» EXERCISE GOAL:
Transcribe each line below word for word.

» RECORDS PROVIDED:
□ □ □
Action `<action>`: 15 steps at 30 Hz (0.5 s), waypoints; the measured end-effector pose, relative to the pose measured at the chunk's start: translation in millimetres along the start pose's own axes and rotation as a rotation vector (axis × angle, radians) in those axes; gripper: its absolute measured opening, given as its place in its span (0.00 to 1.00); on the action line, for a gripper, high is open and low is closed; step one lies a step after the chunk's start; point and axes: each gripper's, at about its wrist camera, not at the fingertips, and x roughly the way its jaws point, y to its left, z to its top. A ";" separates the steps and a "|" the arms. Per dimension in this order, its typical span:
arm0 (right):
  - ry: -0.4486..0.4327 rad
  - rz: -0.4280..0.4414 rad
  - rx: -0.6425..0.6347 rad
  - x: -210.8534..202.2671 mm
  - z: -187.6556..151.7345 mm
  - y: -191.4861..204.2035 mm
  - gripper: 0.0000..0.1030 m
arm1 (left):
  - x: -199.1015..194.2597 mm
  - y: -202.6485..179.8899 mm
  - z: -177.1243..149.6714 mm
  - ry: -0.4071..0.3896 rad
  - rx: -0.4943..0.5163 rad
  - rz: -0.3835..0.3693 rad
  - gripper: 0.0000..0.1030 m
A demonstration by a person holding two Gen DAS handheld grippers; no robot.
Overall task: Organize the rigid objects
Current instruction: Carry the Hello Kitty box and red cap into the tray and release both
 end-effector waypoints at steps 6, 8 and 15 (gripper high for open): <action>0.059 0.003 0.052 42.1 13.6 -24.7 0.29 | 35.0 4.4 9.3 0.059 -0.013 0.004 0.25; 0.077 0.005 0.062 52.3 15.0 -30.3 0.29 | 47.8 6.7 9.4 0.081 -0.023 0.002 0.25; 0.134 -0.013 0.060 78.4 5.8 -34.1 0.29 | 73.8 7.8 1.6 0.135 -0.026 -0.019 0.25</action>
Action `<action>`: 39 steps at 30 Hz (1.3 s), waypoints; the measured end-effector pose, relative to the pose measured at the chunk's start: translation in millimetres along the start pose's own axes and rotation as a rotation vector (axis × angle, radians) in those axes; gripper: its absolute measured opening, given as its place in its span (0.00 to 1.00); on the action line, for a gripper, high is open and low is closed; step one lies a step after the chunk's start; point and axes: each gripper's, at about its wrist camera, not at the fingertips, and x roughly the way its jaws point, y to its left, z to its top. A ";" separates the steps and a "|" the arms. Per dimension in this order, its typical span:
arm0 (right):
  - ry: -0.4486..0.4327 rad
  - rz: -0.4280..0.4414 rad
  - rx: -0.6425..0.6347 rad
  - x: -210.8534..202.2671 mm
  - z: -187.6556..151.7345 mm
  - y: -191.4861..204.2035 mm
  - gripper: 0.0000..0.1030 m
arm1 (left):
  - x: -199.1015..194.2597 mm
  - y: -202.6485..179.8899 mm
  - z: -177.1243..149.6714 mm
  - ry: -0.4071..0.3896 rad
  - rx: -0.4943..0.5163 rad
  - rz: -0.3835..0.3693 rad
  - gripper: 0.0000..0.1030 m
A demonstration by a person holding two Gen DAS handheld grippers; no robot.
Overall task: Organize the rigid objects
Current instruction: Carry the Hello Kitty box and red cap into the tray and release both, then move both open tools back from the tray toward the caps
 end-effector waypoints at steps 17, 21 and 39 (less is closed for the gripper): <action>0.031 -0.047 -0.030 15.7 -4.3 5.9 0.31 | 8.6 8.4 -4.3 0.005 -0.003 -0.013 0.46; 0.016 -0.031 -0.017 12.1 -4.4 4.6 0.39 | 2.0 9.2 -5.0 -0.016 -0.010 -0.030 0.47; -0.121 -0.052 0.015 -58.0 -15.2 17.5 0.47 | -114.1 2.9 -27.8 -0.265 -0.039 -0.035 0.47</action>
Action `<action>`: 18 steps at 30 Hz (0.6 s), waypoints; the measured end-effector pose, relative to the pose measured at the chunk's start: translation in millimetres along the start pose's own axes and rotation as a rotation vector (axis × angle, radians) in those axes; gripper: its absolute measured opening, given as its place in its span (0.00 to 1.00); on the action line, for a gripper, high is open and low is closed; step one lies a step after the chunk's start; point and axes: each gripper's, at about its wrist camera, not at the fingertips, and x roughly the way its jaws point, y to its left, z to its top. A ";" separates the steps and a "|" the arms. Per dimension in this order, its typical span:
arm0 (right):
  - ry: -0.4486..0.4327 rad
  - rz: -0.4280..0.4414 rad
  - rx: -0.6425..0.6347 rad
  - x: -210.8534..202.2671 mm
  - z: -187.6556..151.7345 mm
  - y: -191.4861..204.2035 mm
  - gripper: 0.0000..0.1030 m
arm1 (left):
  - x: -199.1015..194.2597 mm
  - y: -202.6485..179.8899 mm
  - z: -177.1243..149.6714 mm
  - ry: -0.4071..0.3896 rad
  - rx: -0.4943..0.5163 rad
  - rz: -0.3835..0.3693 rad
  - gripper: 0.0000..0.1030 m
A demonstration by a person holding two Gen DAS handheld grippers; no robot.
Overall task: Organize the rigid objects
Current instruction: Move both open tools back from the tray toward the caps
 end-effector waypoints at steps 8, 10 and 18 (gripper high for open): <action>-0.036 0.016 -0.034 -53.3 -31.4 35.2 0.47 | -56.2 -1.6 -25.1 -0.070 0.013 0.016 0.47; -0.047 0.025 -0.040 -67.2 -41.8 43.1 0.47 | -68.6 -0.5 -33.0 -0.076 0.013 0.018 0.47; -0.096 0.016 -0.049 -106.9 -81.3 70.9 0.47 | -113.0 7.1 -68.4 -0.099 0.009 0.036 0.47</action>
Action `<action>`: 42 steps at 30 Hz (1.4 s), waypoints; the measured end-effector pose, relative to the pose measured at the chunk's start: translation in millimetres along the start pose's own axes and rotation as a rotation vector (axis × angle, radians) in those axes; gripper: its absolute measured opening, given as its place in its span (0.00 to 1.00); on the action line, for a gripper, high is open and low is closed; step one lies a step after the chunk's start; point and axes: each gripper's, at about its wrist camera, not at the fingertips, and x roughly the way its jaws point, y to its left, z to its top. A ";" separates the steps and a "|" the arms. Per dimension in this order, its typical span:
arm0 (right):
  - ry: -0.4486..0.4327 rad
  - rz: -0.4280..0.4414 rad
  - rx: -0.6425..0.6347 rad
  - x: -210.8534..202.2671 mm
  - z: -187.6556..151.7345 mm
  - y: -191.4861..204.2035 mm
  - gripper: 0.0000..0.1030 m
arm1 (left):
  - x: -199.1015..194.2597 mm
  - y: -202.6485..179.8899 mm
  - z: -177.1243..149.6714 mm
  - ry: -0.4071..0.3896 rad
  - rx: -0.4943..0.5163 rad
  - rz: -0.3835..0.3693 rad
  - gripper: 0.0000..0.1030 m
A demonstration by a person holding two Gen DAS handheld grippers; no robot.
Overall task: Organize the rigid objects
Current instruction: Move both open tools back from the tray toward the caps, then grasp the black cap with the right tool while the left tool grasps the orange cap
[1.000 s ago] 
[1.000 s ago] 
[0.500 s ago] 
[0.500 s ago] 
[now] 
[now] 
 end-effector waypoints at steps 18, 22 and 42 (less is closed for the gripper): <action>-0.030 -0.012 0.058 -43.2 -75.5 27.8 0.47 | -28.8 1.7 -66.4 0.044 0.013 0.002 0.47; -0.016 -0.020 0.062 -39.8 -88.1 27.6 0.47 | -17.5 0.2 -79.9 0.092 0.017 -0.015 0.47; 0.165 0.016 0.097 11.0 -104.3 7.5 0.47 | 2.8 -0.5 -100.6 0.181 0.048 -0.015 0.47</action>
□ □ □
» SOLUTION TO THIS PROBLEM:
Action `<action>`: 15 steps at 30 Hz (0.5 s), waypoints; the measured end-effector pose, relative to the pose measured at the chunk's start: translation in millimetres along the start pose's own axes and rotation as a rotation vector (axis × angle, radians) in those axes; gripper: its absolute measured opening, given as its place in its span (0.00 to 1.00); on the action line, for a gripper, high is open and low is closed; step one lies a step after the chunk's start; point and axes: each gripper's, at about its wrist camera, not at the fingertips, and x roughly the way its jaws point, y to its left, z to its top. A ";" separates the steps and a "|" the arms. Per dimension in this order, its typical span:
arm0 (right):
  - ry: -0.4486..0.4327 rad
  - rz: -0.4280..0.4414 rad
  - rx: -0.6425..0.6347 rad
  - x: -210.8534..202.2671 mm
  - z: -187.6556..151.7345 mm
  - y: -191.4861..204.2035 mm
  - gripper: 0.0000..0.1030 m
arm1 (left):
  - x: -199.1015..194.2597 mm
  - y: -202.6485..179.8899 mm
  - z: -177.1243..149.6714 mm
  - ry: -0.4071..0.3896 rad
  - rx: -0.4943..0.5163 rad
  - rz: -0.3835..0.3693 rad
  - gripper: 0.0000..0.1030 m
A demonstration by a person holding two Gen DAS handheld grippers; no robot.
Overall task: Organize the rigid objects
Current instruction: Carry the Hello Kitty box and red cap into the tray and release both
 end-effector waypoints at steps 6, 8 and 15 (gripper high for open): <action>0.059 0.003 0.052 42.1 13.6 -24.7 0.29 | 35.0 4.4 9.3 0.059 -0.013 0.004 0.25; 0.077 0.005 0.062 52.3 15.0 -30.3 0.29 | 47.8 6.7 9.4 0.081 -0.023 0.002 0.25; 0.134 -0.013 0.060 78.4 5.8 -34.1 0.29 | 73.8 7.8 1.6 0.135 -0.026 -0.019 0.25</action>
Action `<action>`: 39 steps at 30 Hz (1.3 s), waypoints; the measured end-effector pose, relative to the pose measured at the chunk's start: translation in millimetres along the start pose's own axes and rotation as a rotation vector (axis × angle, radians) in those axes; gripper: its absolute measured opening, given as its place in its span (0.00 to 1.00); on the action line, for a gripper, high is open and low is closed; step one lies a step after the chunk's start; point and axes: each gripper's, at about its wrist camera, not at the fingertips, and x roughly the way its jaws point, y to its left, z to its top. A ";" separates the steps and a "|" the arms. Per dimension in this order, its typical span:
arm0 (right):
  - ry: -0.4486..0.4327 rad
  - rz: -0.4280..0.4414 rad
  - rx: -0.6425..0.6347 rad
  - x: -210.8534..202.2671 mm
  - z: -187.6556..151.7345 mm
  - y: -191.4861..204.2035 mm
  - gripper: 0.0000..0.1030 m
arm1 (left):
  - x: -199.1015..194.2597 mm
  - y: -202.6485..179.8899 mm
  - z: -177.1243..149.6714 mm
  - ry: -0.4071..0.3896 rad
  - rx: -0.4943..0.5163 rad
  - rz: -0.3835..0.3693 rad
  - gripper: 0.0000..0.1030 m
A demonstration by a person holding two Gen DAS handheld grippers; no robot.
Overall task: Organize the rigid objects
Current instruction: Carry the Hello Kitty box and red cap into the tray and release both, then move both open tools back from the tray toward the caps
 end-effector waypoints at steps 17, 21 and 39 (less is closed for the gripper): <action>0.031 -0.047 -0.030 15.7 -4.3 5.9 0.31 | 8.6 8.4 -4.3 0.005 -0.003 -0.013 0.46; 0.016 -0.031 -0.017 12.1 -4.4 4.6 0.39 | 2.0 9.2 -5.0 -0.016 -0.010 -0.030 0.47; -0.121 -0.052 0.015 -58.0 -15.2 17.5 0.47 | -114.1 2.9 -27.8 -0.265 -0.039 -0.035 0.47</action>
Action `<action>`: 18 steps at 30 Hz (0.6 s), waypoints; the measured end-effector pose, relative to the pose measured at the chunk's start: translation in millimetres along the start pose's own axes and rotation as a rotation vector (axis × angle, radians) in those axes; gripper: its absolute measured opening, given as its place in its span (0.00 to 1.00); on the action line, for a gripper, high is open and low is closed; step one lies a step after the chunk's start; point and axes: each gripper's, at about its wrist camera, not at the fingertips, and x roughly the way its jaws point, y to its left, z to its top. A ";" separates the steps and a "|" the arms. Per dimension in this order, its typical span:
arm0 (right):
  - ry: -0.4486..0.4327 rad
  - rz: -0.4280..0.4414 rad
  - rx: -0.6425..0.6347 rad
  - x: -210.8534..202.2671 mm
  - z: -187.6556..151.7345 mm
  - y: -191.4861..204.2035 mm
  - gripper: 0.0000..0.1030 m
arm1 (left):
  - x: -199.1015..194.2597 mm
  - y: -202.6485..179.8899 mm
  - z: -177.1243..149.6714 mm
  - ry: -0.4071..0.3896 rad
  - rx: -0.4943..0.5163 rad
  - rz: -0.3835..0.3693 rad
  - gripper: 0.0000..0.1030 m
A demonstration by a person holding two Gen DAS handheld grippers; no robot.
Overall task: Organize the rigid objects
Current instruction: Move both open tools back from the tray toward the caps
 end-effector waypoints at steps 8, 10 and 18 (gripper high for open): <action>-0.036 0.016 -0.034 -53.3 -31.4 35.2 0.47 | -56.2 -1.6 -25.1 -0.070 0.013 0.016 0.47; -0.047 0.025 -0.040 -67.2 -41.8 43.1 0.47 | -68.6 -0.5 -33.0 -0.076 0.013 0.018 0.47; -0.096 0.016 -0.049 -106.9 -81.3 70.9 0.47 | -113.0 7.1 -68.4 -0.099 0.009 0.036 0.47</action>
Action `<action>`: 42 steps at 30 Hz (1.4 s), waypoints; the measured end-effector pose, relative to the pose measured at the chunk's start: translation in millimetres along the start pose's own axes and rotation as a rotation vector (axis × angle, radians) in those axes; gripper: its absolute measured opening, given as its place in its span (0.00 to 1.00); on the action line, for a gripper, high is open and low is closed; step one lies a step after the chunk's start; point and axes: each gripper's, at about its wrist camera, not at the fingertips, and x roughly the way its jaws point, y to its left, z to its top. A ";" separates the steps and a "|" the arms. Per dimension in this order, its typical span:
arm0 (right):
  - ry: -0.4486..0.4327 rad
  - rz: -0.4280..0.4414 rad
  - rx: -0.6425..0.6347 rad
  - x: -210.8534..202.2671 mm
  - z: -187.6556..151.7345 mm
  - y: -191.4861..204.2035 mm
  - gripper: 0.0000..0.1030 m
arm1 (left):
  - x: -199.1015..194.2597 mm
  - y: -202.6485..179.8899 mm
  - z: -177.1243..149.6714 mm
  - ry: -0.4071..0.3896 rad
  - rx: -0.4943..0.5163 rad
  - rz: -0.3835..0.3693 rad
  - gripper: 0.0000..0.1030 m
A demonstration by a person holding two Gen DAS handheld grippers; no robot.
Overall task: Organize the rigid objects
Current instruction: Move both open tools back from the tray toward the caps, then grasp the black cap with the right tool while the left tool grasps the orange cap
[1.000 s ago] 
[1.000 s ago] 
[0.500 s ago] 
[0.500 s ago] 
[now] 
[now] 
 end-effector waypoints at steps 18, 22 and 42 (less is closed for the gripper): <action>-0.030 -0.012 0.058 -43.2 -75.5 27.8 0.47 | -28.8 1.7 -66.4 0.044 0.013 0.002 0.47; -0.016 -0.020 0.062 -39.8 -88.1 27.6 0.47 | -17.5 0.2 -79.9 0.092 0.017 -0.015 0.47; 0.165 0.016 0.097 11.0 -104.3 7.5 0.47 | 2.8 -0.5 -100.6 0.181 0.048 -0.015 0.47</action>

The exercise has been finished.